The lack of moat for market makers is partially because it is a secondary business for most of their competitors which provides benefits for their primary business and is not forced to stand alone.
In the case of the large investment banks (Citi, Morgan Stanley, Goldman, BAC, etc.), there are multiple benefits:
1. For firms that they have a prime broker relationship with (hedge funds, buy side, prop, etc) they will often stipulate that as part of their prime brokerage agreement the firm is obligated to send their firm through the investment banks infrastructure / market maker and if they chose to route to a different firm they will have to pay additional fees.
2. All of these firms have a substantial amount of "captive" order flow that originates from their retail broker and wealth management arms. Their market maker division gets exclusive rights to this.
3. They view it as a service they are expected to offer as part of an overall relationship with large customers. Not having this capability could be viewed as a negative when pitching large potential clients.

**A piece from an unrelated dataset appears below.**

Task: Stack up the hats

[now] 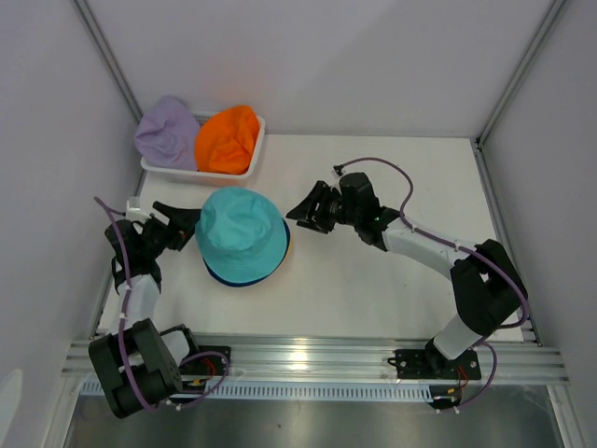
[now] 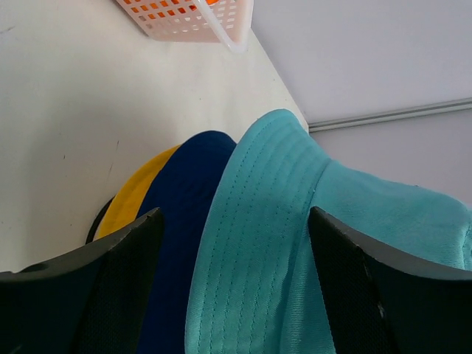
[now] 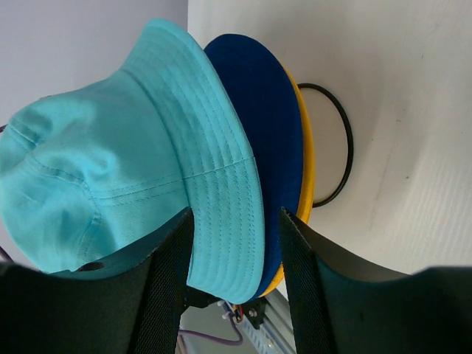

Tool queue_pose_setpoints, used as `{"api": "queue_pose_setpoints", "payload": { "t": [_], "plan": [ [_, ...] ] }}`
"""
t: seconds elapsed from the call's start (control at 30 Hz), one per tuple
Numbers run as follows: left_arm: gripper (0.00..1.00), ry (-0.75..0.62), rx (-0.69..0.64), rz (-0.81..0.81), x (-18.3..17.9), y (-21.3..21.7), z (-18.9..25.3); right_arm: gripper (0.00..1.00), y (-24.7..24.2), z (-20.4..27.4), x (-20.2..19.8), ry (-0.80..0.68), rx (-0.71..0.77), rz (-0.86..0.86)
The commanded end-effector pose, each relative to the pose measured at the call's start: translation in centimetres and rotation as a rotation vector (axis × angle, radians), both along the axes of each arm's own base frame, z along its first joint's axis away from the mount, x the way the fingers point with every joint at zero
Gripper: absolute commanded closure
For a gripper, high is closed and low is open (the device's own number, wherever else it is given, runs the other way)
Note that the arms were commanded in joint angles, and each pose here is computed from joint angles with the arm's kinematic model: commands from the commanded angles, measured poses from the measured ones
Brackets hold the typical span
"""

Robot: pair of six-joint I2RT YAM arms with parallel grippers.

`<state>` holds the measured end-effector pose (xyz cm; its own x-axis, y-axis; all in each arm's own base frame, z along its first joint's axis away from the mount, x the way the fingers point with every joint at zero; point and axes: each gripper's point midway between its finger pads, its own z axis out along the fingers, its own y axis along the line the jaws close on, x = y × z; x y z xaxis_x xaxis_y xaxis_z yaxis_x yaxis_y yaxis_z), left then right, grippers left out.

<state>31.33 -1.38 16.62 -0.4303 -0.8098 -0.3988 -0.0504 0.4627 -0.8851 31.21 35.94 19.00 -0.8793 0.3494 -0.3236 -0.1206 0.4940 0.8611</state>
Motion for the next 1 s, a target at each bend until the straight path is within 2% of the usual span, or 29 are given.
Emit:
{"api": "queue_pose_setpoints", "payload": {
  "t": [0.0, 0.03, 0.33, 0.5, 0.53, 0.6, 0.73, 0.97],
  "plan": [
    [0.19, -0.069, 0.004, -0.015, 0.1, 0.0, 1.0, 0.47, 1.0, 1.1, 0.6, -0.036, 0.036, -0.005],
    [0.20, -0.075, 0.001, -0.017, 0.2, 0.0, 1.2, 0.47, 1.2, 1.0, 0.5, -0.034, 0.037, 0.001],
    [0.55, -0.062, -0.014, -0.017, -0.1, -0.2, 0.7, 0.46, 2.5, -0.3, -0.1, -0.007, 0.042, 0.037],
    [0.89, -0.031, -0.022, -0.006, -0.1, -0.1, -0.3, 0.44, 2.9, -1.2, -0.5, 0.029, 0.041, 0.057],
    [0.99, -0.023, -0.025, 0.002, -0.1, 0.0, -0.6, 0.44, 2.8, -1.5, -0.6, 0.034, 0.035, 0.057],
    [0.99, -0.023, -0.028, 0.003, -0.1, 0.0, -0.6, 0.43, 2.7, -1.8, -0.8, 0.040, 0.029, 0.058],
    [0.99, -0.018, -0.027, 0.025, -0.3, 0.1, -0.9, 0.36, 2.0, -1.5, -1.4, 0.039, 0.026, 0.052],
    [0.99, -0.001, 0.026, 0.123, -1.7, 0.8, -1.8, 0.35, 1.9, -1.0, -2.5, 0.048, 0.093, 0.033]
  ]
}}
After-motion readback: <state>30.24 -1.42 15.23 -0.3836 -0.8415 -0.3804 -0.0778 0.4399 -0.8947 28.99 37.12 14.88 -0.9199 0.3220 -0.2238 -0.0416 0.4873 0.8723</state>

The second set of firms that often end up with market making firms are HFT/Prop firms (Wolverine, Two Sigma, Getco before Knight merger). In this case, these firms are already active on the major exchanges running their own HFT algos and trading their own accounts. At some point, they realize that by virtue of being a successful HFT they have created the vast majority of the infrastructure required to be a market maker for client flow and since the majority of the infrastructure can be shared any additional revenue they generate from attracting client order flow will offset the increasingly large costs of maintaining an up to date infrastructure. Furthermore, the idea of having some diversification from prop trading which is heavily dependent on volatility and volumes is extremely attractive. The interesting thing is that most firms don't move in this direction until their HFT profits have peaked because retail market making is far, far less profitable than successful prop trading.
The final problem these firms face is that all of their clients have relationships and connections with multiple of their competitors so in the case where a firm does get into trouble, their clients completely abandon them w/in hours. This is what happened with Knight during their blowup. In the couple days between the event and the announcement of the new investor buy-in, the majority of their clients had ceased to send _any_ orders to them. Why would they take even a modicum of risk when they can receive the exact same product at multiple other firms who did not have that same level of risk?
Thanks a lot for the explanation. Really great insight. I will keep it in mind. Sorry I am a little uninformed, but isn't the Volcker rule going to force the big banks out of this business?